## [EXERCISE PROMPT]
The line that contains "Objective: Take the" marks the end: retype the data below exactly from its first line through that line.

Content starts

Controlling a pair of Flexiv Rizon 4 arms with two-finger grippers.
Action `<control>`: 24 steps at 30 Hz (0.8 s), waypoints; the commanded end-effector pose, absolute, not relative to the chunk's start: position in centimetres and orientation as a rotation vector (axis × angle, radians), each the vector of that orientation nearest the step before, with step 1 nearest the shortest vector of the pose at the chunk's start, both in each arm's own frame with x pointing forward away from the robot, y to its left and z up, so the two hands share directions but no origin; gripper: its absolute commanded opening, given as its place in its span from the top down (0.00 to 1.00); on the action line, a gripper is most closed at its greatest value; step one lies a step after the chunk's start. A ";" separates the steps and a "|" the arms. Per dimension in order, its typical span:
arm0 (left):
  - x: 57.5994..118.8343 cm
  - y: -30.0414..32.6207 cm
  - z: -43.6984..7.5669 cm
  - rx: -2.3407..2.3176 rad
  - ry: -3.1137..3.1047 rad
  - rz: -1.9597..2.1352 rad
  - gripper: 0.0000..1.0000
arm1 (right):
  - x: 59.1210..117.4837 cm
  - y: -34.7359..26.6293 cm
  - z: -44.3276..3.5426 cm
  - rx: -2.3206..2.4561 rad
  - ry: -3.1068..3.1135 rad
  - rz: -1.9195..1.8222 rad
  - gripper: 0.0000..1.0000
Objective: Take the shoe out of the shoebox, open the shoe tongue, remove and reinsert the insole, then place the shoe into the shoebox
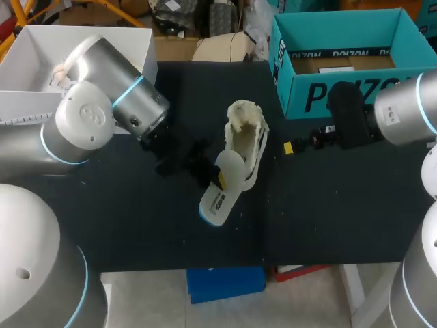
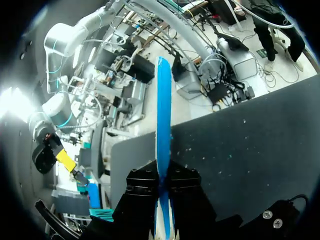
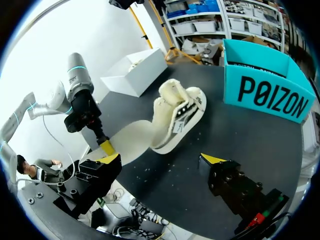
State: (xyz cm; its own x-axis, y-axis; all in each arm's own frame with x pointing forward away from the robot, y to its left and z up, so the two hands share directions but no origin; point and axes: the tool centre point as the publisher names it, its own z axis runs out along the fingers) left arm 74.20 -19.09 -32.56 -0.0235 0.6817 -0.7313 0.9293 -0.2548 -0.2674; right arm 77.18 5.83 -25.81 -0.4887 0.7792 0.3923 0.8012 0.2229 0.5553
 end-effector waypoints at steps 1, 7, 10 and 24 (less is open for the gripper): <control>75.8 -19.7 -33.2 2.011 1.712 -1.175 1.00 | 77.2 5.9 -25.8 -1.575 -2.434 -1.130 0.00; 77.7 -20.2 -34.1 2.024 1.714 -1.188 1.00 | 77.2 5.9 -25.8 -1.575 -2.434 -1.130 0.00; 78.7 -20.9 -34.3 2.038 1.695 -1.201 1.00 | 77.2 5.9 -25.8 -1.575 -2.434 -1.130 0.00; 82.5 -23.2 -35.7 2.050 1.698 -1.230 1.00 | 77.2 5.9 -25.8 -1.575 -2.434 -1.130 0.00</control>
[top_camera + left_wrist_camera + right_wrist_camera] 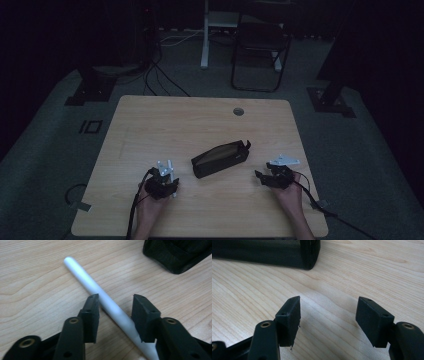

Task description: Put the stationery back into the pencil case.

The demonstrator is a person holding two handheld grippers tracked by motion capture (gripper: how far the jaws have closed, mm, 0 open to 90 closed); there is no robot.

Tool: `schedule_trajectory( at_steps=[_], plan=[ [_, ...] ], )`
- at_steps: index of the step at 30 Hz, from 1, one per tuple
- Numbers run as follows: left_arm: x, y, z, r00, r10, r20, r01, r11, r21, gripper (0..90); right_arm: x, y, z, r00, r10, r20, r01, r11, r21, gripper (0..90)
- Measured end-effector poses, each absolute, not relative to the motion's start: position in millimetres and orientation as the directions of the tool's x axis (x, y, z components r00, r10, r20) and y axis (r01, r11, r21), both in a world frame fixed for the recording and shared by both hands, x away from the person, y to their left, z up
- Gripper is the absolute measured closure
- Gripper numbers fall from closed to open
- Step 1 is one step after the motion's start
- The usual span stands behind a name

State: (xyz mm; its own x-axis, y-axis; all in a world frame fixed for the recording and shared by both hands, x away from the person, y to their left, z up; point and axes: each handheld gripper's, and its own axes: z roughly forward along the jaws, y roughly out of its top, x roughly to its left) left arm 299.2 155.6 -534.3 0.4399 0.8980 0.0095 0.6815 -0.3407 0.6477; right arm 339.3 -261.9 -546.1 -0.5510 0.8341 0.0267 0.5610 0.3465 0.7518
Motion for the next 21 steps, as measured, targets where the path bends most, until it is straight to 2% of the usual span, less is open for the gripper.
schedule_trajectory(
  at_steps=[13, 21],
  plan=[
    [303, 167, -533, 0.402, 0.915, 0.017, 0.700, -0.319, 0.639, 77.2, 339, -262, -547, -0.557, 0.830, 0.027, 0.562, 0.353, 0.749, 36.3],
    [305, 176, -532, 0.393, 0.919, 0.042, 0.700, -0.329, 0.634, 78.1, 339, -261, -548, -0.563, 0.826, 0.022, 0.562, 0.363, 0.743, 36.3]
  ],
)
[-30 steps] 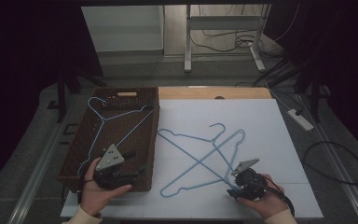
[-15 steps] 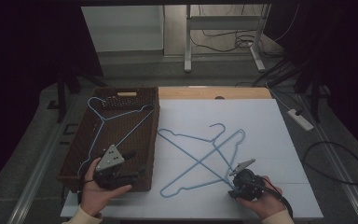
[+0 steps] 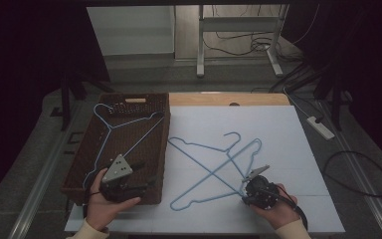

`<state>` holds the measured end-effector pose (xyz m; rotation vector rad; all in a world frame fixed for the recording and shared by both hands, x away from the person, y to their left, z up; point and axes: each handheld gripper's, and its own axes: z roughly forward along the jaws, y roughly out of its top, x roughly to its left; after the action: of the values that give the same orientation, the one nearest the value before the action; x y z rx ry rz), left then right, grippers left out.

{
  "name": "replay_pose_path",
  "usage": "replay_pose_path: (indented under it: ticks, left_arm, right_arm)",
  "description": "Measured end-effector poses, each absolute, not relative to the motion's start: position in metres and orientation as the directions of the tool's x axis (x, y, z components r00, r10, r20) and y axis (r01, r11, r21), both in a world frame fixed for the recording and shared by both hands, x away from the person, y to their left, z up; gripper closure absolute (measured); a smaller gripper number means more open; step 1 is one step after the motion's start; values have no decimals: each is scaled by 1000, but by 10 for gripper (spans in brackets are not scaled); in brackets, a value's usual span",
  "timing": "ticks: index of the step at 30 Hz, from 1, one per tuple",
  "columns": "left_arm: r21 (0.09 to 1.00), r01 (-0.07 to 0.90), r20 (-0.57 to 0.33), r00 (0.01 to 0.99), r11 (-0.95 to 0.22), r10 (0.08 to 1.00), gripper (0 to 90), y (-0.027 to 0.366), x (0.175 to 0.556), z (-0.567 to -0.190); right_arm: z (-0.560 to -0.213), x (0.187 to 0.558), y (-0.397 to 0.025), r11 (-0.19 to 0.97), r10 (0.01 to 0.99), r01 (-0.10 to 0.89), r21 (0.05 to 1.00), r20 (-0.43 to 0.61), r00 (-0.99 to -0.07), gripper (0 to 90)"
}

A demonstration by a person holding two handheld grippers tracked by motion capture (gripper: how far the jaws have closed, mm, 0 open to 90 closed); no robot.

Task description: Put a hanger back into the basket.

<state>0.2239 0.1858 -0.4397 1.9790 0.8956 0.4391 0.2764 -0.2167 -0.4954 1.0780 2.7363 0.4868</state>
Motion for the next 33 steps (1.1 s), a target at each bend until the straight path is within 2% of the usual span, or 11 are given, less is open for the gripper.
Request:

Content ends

## [ANSWER BOX]
Controlling a pair of Flexiv Rizon 4 arms with two-finger grippers.
Action `<control>`: 24 steps at 30 Hz (0.8 s), waypoints; the commanded end-effector pose, absolute, not relative to the chunk's start: position in centimetres and orientation as a rotation vector (axis × angle, radians), each the vector of that orientation nearest the step before, with step 1 nearest the shortest vector of the pose at the chunk's start, both in each arm's own frame with x pointing forward away from the robot, y to its left and z up, so the two hands share directions but no origin; gripper: its absolute commanded opening, given as its place in its span from the top down (0.00 to 1.00); on the action line, a gripper is most closed at its greatest value; step one lies a step after the chunk's start. A ";" separates the steps and a "|" the arms. Per dimension in order, its typical span:
arm0 (left):
  - x: 57.5994..118.8343 cm
  - y: -30.0414..32.6207 cm
  - z: -43.6984..7.5669 cm
  - rx: -2.3407..2.3176 rad
  - ry: -3.1137..3.1047 rad
  - rz: -1.9597..2.1352 rad
  - gripper: 0.0000..1.0000
arm1 (right):
  - x: 59.1210..117.4837 cm
  - y: -34.7359..26.6293 cm
  - z: -44.3276..3.5426 cm
  - rx: -2.3206..2.4561 rad
  - ry: -3.1068..3.1135 rad
  - rz: -1.9195..1.8222 rad
  - gripper: 0.0000..1.0000
Objective: Take the shoe out of the shoebox, open the shoe tongue, remove and reinsert the insole, then place the shoe into the shoebox

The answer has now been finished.